她著意在“眼下”與“身體不適”上加重了語氣。

趙曦澄不虞她會有此一問,端著琉璃茶盞的手微微一頓。

他何嘗不知曉她話中之意!

朝蓮公主為北夏國主的掌上明珠,如今突然身死我朝皇宮之內,難保北夏不與我朝就此產生怨隙。

再者,朝蓮公主出事的時辰,淑妃娘娘恰好去過朝蓮公主的屋子。如此一來,不管淑妃娘娘與朝蓮公主之死有無乾係,隻要未查出凶手,淑妃娘娘都難逃嫌疑。

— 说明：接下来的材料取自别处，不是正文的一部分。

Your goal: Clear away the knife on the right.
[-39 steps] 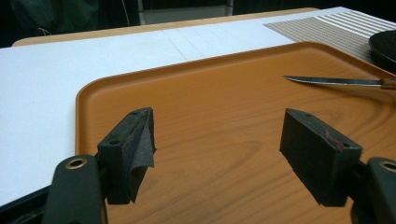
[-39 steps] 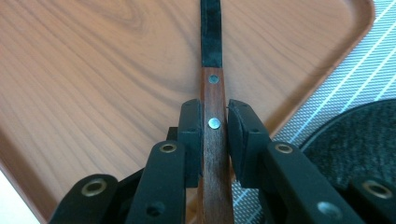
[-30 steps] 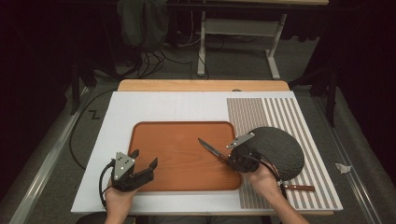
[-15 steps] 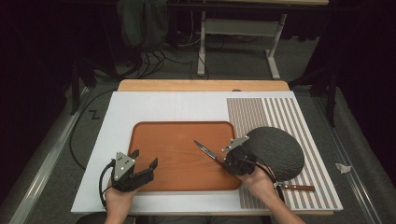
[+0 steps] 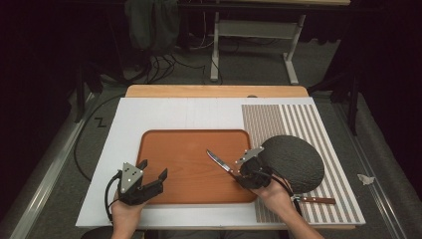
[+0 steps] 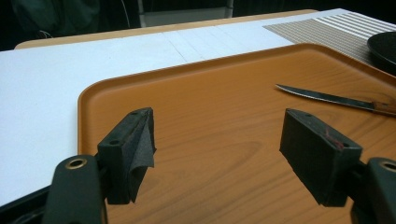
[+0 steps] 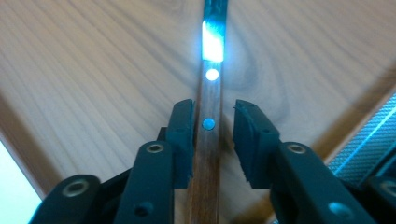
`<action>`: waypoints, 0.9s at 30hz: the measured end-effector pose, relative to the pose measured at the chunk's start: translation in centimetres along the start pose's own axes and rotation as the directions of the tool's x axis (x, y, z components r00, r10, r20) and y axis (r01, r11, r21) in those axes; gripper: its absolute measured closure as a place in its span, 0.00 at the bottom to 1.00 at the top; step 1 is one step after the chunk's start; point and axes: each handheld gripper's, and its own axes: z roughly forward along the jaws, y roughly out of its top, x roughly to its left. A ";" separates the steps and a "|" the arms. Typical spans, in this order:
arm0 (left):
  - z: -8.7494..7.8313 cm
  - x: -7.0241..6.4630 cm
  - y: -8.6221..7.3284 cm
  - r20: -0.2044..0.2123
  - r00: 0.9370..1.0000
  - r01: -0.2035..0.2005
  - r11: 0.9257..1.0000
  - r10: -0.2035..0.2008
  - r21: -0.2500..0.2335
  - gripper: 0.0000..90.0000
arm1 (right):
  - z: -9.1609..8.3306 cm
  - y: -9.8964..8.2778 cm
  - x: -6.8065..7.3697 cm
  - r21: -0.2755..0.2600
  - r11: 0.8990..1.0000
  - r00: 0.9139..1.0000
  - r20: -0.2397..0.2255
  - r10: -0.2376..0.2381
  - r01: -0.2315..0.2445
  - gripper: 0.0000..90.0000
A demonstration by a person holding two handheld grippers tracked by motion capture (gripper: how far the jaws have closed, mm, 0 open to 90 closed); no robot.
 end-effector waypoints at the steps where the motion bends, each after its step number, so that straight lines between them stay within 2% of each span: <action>1: 0.0 0.0 0.0 0.000 1.000 -0.001 1.000 0.001 0.000 0.30 | -0.1 0.0 -0.1 -0.011 1.000 1.000 -0.001 -0.001 0.001 0.75; 5: 0.0 0.0 0.0 0.000 1.000 -0.001 1.000 0.001 0.002 0.30 | -0.4 0.1 0.0 -0.042 0.999 1.000 0.002 -0.010 0.010 0.76; 7: 0.0 0.0 0.0 -0.001 1.000 0.000 1.000 0.000 0.002 0.30 | -0.5 0.3 0.3 -0.067 0.997 1.000 0.007 -0.030 0.030 0.83; 12: 0.1 0.0 0.0 -0.002 1.000 0.004 1.000 -0.004 0.003 0.30 | -0.3 0.8 1.0 -0.091 0.993 0.997 -0.009 -0.073 0.072 0.91; 19: 0.1 0.0 -0.1 -0.001 1.000 0.006 1.000 -0.006 0.002 0.30 | 0.9 1.3 1.3 -0.062 0.994 0.995 -0.040 -0.095 0.093 0.96; 27: 0.0 0.1 0.0 -0.001 1.000 0.007 1.000 -0.007 0.002 0.30 | 1.5 1.2 1.1 -0.054 0.995 0.995 -0.031 -0.090 0.089 0.96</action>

倘若,萬一真查出淑妃娘娘牽涉到朝蓮公主之死,那麼,我朝與北夏勢必和親不成反結仇,累年的兩國和睦,也將一朝分崩離析。

而這,正中丹遼下懷。

至那時,乃真正的鷸蚌相爭,漁翁得利了!

但要是是朝蓮公主病故了呢?既然暫時查不出她的死因,於當下局勢而言,“病故”即為最恰當最及時的解釋與交代。

出宮前,父皇召見了他,也透出此意。

趙曦澄盯著書案上猶泛燭光的水痕。水痕前,她的纖纖指尖,正筆直地落於“病故”二字之間。隻見清可鑒人的漆麵上,她那一抹指影,被燭光拉得細又長,如一支利箭,直戳人心。

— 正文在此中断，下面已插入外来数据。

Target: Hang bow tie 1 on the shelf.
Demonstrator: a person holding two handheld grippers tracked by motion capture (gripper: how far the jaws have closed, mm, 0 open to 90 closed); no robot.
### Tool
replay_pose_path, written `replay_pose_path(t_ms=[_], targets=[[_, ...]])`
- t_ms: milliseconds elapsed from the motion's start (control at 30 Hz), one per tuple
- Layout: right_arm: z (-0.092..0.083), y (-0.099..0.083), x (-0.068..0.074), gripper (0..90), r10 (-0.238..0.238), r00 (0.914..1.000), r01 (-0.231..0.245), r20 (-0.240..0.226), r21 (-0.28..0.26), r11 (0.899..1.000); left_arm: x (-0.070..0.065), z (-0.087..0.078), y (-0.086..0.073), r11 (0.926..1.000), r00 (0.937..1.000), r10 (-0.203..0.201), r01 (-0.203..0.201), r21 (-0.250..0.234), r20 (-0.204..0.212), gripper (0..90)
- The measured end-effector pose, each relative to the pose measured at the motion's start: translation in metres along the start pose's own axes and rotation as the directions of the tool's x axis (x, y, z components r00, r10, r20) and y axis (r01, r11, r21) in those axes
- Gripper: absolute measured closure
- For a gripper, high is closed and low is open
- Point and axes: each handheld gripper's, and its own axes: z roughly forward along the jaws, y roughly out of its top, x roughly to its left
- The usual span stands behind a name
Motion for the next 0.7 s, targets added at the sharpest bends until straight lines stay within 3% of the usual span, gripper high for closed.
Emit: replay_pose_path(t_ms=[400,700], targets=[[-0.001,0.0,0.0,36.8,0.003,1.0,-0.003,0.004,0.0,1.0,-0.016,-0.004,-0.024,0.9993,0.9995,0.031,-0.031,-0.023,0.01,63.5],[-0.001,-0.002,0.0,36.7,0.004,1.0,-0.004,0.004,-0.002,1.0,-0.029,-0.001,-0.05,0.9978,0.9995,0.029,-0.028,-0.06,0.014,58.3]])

“太醫院那邊給出的問診與用藥記錄,我今日看過了,大理寺亦查驗過了。”趙曦澄從她指影上彆開目光,緩緩啜了一口茶,“朝蓮公主沒有隱疾。她雖有脾胃不適,又在擊鞠變故中受了驚嚇,但身子遠沒到油儘燈枯的程度。而且,那些藥的藥理,均以調理脾胃與安神清心為主,藥性溫和,不會置人於死地。”

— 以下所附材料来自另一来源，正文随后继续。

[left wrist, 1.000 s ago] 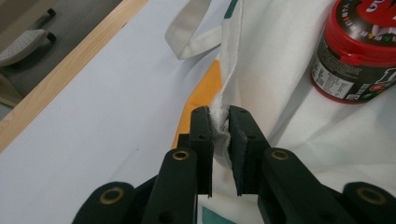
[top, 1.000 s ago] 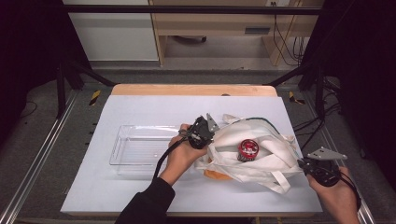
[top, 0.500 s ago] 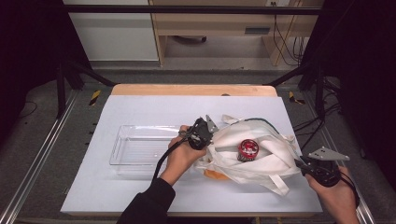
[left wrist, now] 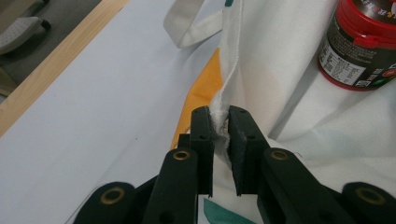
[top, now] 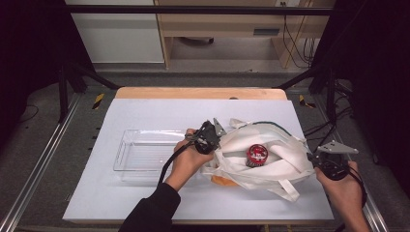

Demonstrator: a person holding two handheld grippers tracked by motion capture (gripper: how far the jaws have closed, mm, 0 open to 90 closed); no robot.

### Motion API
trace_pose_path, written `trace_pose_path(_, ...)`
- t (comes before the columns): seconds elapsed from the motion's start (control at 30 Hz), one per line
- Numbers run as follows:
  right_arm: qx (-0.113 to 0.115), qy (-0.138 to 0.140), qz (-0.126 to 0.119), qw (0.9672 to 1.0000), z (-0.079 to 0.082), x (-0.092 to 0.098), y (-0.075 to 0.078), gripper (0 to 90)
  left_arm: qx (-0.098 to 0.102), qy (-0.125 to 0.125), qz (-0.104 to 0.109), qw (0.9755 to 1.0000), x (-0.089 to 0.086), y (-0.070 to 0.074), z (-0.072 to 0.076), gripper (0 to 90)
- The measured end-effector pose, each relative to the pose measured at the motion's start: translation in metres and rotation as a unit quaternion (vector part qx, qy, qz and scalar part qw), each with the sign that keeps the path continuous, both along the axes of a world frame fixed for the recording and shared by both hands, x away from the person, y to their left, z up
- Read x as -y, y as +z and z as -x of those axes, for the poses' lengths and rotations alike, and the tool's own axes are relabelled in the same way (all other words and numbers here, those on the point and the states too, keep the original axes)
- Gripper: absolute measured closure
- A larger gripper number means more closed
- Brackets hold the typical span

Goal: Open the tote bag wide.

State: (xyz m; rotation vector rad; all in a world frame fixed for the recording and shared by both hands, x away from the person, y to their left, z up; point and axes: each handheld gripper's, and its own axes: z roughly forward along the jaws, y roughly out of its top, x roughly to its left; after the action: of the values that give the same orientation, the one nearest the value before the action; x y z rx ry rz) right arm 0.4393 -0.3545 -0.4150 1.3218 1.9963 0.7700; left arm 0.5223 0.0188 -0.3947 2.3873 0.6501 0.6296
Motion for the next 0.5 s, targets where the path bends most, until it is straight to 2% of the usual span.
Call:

“殿下如此說,那就是沒有證據可證明朝蓮公主是病故了。”黎慕白抹去“病故”二字的水痕,含笑望了趙曦澄一眼。

她雙眸裡微芒亮爍,令趙曦澄不由想起她說的那句“給死者一個公道”的話來。她還說過,她不想成為一個符號。

“是!”趙曦澄茶盞磕案,發出一聲脆響。

如此堅定的語氣,直讓黎慕白覺得那茶盞似乎磕到了她心坎上一般。

“謝殿下!”停一停,她接著道,“殿下身為鴻臚寺卿,主理和親一事。自朝蓮公主入京後,先是她暫居的鴻臚客館出現刺客,她的侍女采荇身亡;後又是為和親舉辦的擊鞠比賽發生意外,參與擊鞠的一眾人均受到了不同程度的傷;最後,連朝蓮公主都喪命於固若金湯的鐘萃軒。”

她麵色一沉,用指尖蘸了點茶,畫下一個剪頭,道:“這一連串的變故,似乎是衝著和親去的,又似乎不完全是衝著和親去的。”

趙曦澄盯著那麵朝自己的箭鏃水漬,心頭一滯。